#### WHAT IS NEEDED:
A faithful copy of the listing below is needed, with its pictures left out.

──────── DATASET EXTRACT ────────

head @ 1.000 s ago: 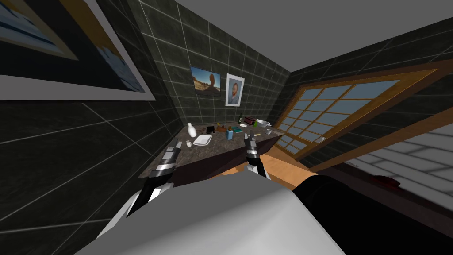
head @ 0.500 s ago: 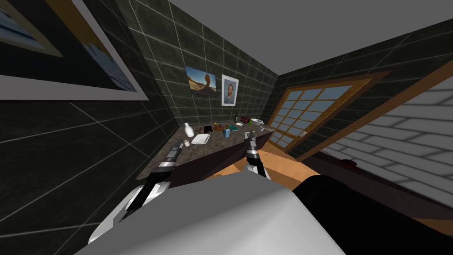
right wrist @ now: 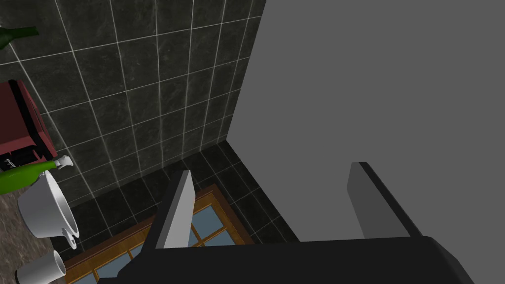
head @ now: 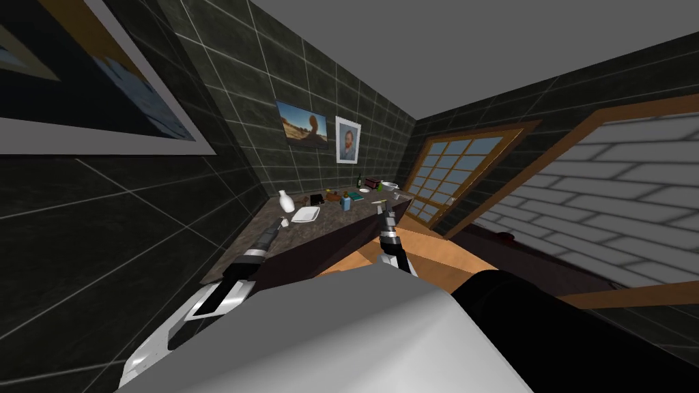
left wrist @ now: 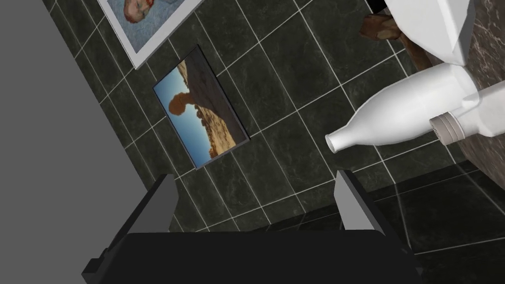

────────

#### THE ANSWER:
head @ 1.000 s ago: 
head @ 0.500 s ago: 
right wrist @ now: 
head @ now: 
left wrist @ now: 

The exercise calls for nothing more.